My Photo
Note: Jeff does not accept guest blog posts on A Dash of Insight.

For inquiries regarding advertising and republication, contact

Follow Jeff on Twitter!

Enter your email address:

Delivered by FeedBurner


  • Seeking Alpha
    Seeking Alpha Certified
  • AllTopSites
    Alltop, all the top stories
  • iStockAnalyst
Talk Markets
Forexpros Contributor
Copyright 2005-2014
All Rights Reserved

« Weighing the Week Ahead: An Early Verdict on Q3 Earnings? | Main | October Employment Report Preview »

October 30, 2012



all publishing news about mcx are really helpfull and meaningfull for stock cover all stock tips in this post.thanks for sharing.......


scm0330 -- sorry -- I meant per quarter.

Thanks for catching.




7.5 million new jobs a month? That's 90 million annually. Our employed workforce is 143 million or so. That would mean the average job in the economy lasts 19 months...I know things are bad, but that bad?

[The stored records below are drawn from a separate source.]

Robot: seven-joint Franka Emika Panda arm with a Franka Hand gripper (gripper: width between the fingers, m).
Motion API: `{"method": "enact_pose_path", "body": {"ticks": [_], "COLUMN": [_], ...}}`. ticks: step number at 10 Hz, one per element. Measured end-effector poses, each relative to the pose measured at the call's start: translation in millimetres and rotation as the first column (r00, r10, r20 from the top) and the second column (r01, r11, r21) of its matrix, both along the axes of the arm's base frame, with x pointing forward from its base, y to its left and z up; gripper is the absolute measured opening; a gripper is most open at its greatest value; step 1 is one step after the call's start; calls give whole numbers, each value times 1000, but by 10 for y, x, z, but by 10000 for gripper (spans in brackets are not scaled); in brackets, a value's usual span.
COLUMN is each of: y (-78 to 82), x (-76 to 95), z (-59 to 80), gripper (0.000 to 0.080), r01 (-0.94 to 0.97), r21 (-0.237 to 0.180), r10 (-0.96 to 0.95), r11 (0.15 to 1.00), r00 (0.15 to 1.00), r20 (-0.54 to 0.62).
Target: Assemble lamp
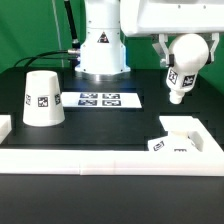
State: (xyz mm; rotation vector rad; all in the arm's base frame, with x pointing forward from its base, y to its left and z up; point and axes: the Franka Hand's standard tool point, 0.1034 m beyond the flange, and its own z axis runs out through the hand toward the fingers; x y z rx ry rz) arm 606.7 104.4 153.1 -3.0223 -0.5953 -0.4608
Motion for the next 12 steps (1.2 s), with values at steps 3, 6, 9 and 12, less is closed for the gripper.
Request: {"method": "enact_pose_path", "body": {"ticks": [3,6,9,12], "y": [-22,-82,-99,-124], "x": [27,188,232,250], "z": [-7,31,19,10], "gripper": [577,577,577,577], "r01": [0,-30,-31,-26], "r21": [3,-8,-8,-6], "r10": [0,31,32,26], "r11": [1000,1000,999,1000], "r00": [999,996,991,985], "r20": [44,86,128,168]}}
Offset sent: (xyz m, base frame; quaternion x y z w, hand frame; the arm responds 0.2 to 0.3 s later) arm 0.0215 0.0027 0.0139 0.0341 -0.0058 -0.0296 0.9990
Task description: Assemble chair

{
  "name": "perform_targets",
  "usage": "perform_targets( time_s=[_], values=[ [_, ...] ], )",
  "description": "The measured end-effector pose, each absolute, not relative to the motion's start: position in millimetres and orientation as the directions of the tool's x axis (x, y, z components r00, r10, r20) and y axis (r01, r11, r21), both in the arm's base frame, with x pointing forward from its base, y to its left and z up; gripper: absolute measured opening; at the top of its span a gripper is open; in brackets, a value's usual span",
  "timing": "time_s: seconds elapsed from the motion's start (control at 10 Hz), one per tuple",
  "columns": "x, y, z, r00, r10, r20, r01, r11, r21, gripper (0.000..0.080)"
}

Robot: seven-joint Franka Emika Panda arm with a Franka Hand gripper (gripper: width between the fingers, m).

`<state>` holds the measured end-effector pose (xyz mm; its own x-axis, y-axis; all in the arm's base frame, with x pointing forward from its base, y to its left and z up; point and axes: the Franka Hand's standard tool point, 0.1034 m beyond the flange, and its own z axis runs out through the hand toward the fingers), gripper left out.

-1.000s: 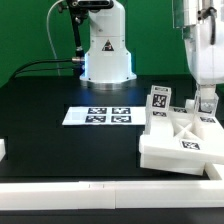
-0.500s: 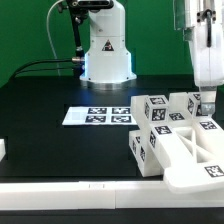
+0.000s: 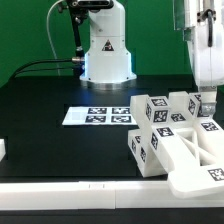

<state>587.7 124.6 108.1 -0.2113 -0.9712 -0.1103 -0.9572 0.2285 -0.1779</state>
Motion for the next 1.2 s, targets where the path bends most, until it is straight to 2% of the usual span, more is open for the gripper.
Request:
perform_targets(
  time_s=[0.2,0.5,1.0,1.2],
  values=[
    [576,115,108.4,-0.165,-0.981,-0.105,-0.963,0.183,-0.196,0.0649],
    [562,111,97.5,-0.136,-0.987,-0.087,-0.974,0.149,-0.173,0.0649],
    [562,101,95.9,-0.066,-0.995,-0.07,-0.981,0.078,-0.18,0.0649],
    [564,106,103.5,-0.058,-0.995,-0.08,-0.98,0.072,-0.187,0.0649]
  ],
)
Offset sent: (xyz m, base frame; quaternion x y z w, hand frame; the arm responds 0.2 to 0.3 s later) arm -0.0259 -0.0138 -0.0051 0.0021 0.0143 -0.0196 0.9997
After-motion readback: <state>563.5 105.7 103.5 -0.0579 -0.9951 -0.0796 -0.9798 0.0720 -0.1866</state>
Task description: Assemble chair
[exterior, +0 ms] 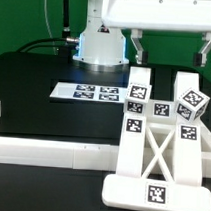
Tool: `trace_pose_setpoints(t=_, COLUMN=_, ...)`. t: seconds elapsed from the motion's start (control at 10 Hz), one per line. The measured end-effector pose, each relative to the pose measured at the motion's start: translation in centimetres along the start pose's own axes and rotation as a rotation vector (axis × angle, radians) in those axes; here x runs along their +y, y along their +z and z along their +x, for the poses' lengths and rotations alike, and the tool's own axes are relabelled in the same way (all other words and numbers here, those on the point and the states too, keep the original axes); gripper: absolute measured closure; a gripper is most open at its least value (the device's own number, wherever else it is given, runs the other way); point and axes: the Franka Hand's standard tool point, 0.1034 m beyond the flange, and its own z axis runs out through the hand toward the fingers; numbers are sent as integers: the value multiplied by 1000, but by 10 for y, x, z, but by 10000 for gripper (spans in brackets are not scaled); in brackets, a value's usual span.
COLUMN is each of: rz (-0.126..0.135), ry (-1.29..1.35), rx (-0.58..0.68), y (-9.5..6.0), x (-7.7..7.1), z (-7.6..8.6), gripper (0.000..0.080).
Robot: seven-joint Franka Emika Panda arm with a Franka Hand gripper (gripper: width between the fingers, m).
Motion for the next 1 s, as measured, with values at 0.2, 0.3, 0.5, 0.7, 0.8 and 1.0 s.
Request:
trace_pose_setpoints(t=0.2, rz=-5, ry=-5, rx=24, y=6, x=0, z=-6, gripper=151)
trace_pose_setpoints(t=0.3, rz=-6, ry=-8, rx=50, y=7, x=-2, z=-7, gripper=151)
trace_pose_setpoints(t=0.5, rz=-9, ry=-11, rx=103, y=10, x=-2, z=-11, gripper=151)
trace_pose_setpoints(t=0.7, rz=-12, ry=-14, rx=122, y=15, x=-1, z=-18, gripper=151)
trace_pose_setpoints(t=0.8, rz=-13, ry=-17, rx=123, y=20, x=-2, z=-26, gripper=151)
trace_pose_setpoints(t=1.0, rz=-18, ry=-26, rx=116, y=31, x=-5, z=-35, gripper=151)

scm0330 -- Job cuts are always chunkier, more visible, and more newsworthy. There are 7.5 million new jobs every month, and you don't hear about most of them.

In terms of forward earnings, I look at the earnings history as well as expectations when selecting stocks. This is more important than an overall market opinion.

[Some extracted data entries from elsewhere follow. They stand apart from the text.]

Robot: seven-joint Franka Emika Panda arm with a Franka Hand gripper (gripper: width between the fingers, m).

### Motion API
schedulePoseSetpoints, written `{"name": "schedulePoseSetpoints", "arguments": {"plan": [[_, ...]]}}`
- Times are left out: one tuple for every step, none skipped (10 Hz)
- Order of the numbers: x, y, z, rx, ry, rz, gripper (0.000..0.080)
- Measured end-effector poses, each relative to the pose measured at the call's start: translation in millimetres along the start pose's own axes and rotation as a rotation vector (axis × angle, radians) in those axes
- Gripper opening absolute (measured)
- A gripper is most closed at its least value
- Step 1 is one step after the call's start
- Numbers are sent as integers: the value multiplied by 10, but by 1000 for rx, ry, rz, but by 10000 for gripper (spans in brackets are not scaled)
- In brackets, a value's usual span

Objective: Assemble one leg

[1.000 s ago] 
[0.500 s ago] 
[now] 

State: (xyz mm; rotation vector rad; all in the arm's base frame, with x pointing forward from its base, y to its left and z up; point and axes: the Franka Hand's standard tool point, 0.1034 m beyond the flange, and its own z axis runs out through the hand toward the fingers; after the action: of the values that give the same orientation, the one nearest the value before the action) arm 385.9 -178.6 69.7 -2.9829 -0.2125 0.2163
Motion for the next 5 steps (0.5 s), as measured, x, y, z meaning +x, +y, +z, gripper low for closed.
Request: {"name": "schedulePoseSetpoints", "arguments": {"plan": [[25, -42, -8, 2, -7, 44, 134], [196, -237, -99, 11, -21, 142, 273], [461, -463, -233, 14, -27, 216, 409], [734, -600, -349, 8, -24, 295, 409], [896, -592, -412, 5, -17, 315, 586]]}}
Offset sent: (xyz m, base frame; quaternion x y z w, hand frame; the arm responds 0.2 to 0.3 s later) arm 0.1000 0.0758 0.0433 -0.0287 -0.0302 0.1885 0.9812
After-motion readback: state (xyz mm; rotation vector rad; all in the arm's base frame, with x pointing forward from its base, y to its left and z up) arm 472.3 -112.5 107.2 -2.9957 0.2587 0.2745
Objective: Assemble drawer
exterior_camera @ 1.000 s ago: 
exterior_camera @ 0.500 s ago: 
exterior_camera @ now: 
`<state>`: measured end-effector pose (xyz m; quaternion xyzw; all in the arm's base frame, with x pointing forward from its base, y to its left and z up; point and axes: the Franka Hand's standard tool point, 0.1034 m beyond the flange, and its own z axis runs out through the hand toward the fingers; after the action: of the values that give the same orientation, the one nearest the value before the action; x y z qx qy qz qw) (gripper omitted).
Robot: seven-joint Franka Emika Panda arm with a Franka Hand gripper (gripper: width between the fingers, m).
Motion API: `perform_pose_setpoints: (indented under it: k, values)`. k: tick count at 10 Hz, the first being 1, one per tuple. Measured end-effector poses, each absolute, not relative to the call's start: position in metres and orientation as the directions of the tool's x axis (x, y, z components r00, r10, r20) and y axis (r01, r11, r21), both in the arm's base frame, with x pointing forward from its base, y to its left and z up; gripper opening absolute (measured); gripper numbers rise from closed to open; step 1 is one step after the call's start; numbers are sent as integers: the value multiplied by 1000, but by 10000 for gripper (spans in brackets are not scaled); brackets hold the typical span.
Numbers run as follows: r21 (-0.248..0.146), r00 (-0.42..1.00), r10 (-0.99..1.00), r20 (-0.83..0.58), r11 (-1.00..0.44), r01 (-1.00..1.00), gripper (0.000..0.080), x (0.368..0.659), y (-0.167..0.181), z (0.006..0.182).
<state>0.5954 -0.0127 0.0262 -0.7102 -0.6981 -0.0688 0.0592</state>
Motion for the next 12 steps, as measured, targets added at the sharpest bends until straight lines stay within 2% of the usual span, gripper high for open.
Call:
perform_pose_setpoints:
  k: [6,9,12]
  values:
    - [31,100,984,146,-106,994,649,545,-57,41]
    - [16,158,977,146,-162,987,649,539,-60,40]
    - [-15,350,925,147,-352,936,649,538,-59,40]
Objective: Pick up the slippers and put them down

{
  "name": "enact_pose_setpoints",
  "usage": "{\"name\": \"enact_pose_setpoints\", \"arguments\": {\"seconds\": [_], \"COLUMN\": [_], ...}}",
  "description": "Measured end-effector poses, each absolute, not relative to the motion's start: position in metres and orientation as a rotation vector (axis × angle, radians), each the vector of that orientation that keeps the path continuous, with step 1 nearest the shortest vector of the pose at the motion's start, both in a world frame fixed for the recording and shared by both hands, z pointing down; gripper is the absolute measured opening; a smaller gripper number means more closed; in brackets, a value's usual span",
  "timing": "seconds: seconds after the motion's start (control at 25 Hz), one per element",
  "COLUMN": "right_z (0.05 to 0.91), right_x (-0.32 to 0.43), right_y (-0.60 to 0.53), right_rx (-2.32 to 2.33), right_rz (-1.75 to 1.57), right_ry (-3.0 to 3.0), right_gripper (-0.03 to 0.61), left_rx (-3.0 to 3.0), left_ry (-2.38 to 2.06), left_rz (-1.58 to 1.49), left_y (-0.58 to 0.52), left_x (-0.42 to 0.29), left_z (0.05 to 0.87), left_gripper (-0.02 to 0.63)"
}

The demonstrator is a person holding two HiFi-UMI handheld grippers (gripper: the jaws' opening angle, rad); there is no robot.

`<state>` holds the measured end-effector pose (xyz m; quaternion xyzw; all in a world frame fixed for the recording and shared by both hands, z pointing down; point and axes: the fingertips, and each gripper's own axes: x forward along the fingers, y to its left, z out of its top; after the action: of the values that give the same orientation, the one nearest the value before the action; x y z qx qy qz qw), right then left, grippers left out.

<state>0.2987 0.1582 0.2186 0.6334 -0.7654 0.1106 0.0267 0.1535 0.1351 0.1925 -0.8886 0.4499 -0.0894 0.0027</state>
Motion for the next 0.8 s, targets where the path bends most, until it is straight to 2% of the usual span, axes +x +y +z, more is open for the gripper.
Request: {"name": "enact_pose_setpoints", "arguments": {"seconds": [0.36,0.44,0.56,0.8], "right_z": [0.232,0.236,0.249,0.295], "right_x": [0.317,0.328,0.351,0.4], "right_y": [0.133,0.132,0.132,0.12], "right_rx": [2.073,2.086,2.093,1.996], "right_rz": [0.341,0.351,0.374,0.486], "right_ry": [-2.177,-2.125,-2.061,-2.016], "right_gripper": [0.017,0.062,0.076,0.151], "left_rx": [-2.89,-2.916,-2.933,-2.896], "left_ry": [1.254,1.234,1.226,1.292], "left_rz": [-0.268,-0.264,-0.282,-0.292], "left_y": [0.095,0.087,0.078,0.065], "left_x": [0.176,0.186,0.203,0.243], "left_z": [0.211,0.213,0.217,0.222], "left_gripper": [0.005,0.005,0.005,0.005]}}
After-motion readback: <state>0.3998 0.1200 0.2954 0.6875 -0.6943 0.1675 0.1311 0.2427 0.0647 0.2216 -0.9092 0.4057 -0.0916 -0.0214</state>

But there is interest in market valuation and earnings trends. I have demonstrated that bottoms-up analysts are the best source for one-year predictions, a useful time frame. The top-down guys pontificate about "headwinds" and have only rough models for adjusting. Most pundits do even worse. None of them have a measurable record.

More here:

Good question -- and probably time for me to do an update on this.




Jeff, a comment and a few questions. The earnings calls this quarter have included an awful-seeming nummber of job cuts and restructurings. This is "Bad," it seems. We have a demand problem in the economy.

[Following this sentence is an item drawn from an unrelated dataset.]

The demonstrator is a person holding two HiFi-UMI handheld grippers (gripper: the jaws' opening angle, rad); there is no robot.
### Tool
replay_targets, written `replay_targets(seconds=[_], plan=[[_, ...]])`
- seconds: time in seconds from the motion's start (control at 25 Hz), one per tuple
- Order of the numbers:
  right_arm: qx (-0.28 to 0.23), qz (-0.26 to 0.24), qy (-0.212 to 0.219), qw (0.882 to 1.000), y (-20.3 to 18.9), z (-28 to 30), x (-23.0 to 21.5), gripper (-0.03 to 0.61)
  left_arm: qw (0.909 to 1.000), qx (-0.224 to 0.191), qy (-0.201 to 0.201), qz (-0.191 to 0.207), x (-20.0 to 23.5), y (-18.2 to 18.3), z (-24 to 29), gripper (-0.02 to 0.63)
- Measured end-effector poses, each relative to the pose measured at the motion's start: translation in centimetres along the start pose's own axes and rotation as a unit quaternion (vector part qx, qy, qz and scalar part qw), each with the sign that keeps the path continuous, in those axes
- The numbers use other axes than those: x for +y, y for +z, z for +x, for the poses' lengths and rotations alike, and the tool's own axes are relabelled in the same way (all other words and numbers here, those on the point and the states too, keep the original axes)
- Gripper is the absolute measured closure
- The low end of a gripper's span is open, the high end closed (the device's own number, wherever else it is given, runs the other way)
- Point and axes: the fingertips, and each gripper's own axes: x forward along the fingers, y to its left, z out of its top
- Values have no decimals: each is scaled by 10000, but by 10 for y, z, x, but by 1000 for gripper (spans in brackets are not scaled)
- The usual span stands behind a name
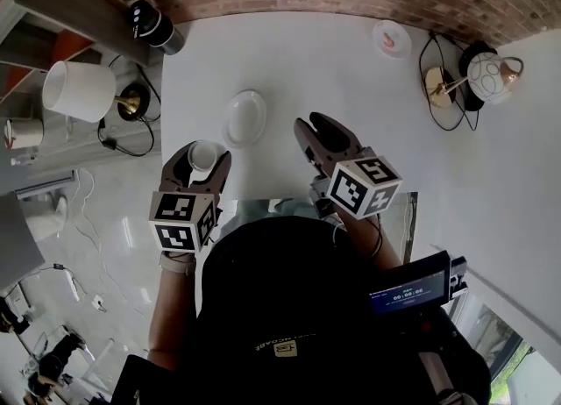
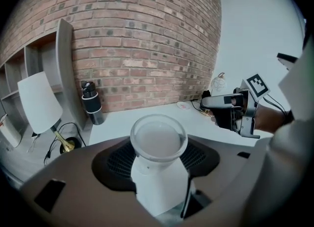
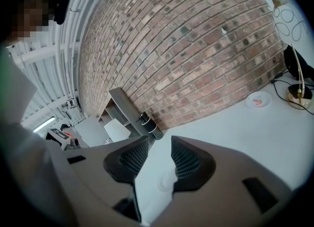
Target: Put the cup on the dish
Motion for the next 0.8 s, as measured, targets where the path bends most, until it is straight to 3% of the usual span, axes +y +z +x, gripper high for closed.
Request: replay_targets(seconds=[0.44,0.8], plan=[[-335,64,-539,9980,18,3,5,431,9960,87,-804,373,11,17,46,344],[-518,100,-1052,9930,26,-10,3,431,9917,126,-1044,737,23,2,84,344]])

Could you elaborate a bit on how you use forward earnings in assessing opportunities? I think, at present, there's a pretty wide gap between bottom-up (analysts) and top-down (strategists) forward estimates for the SP500. Is one estimate set more valuable to you in your work? At any rate, since forward estimates are almost always higher than trailing (and almost always ratchet lower as a year unfolds), I am wondering what is their overall utility in your market work? What do forward estimates reveal to you?

The comments to this entry are closed.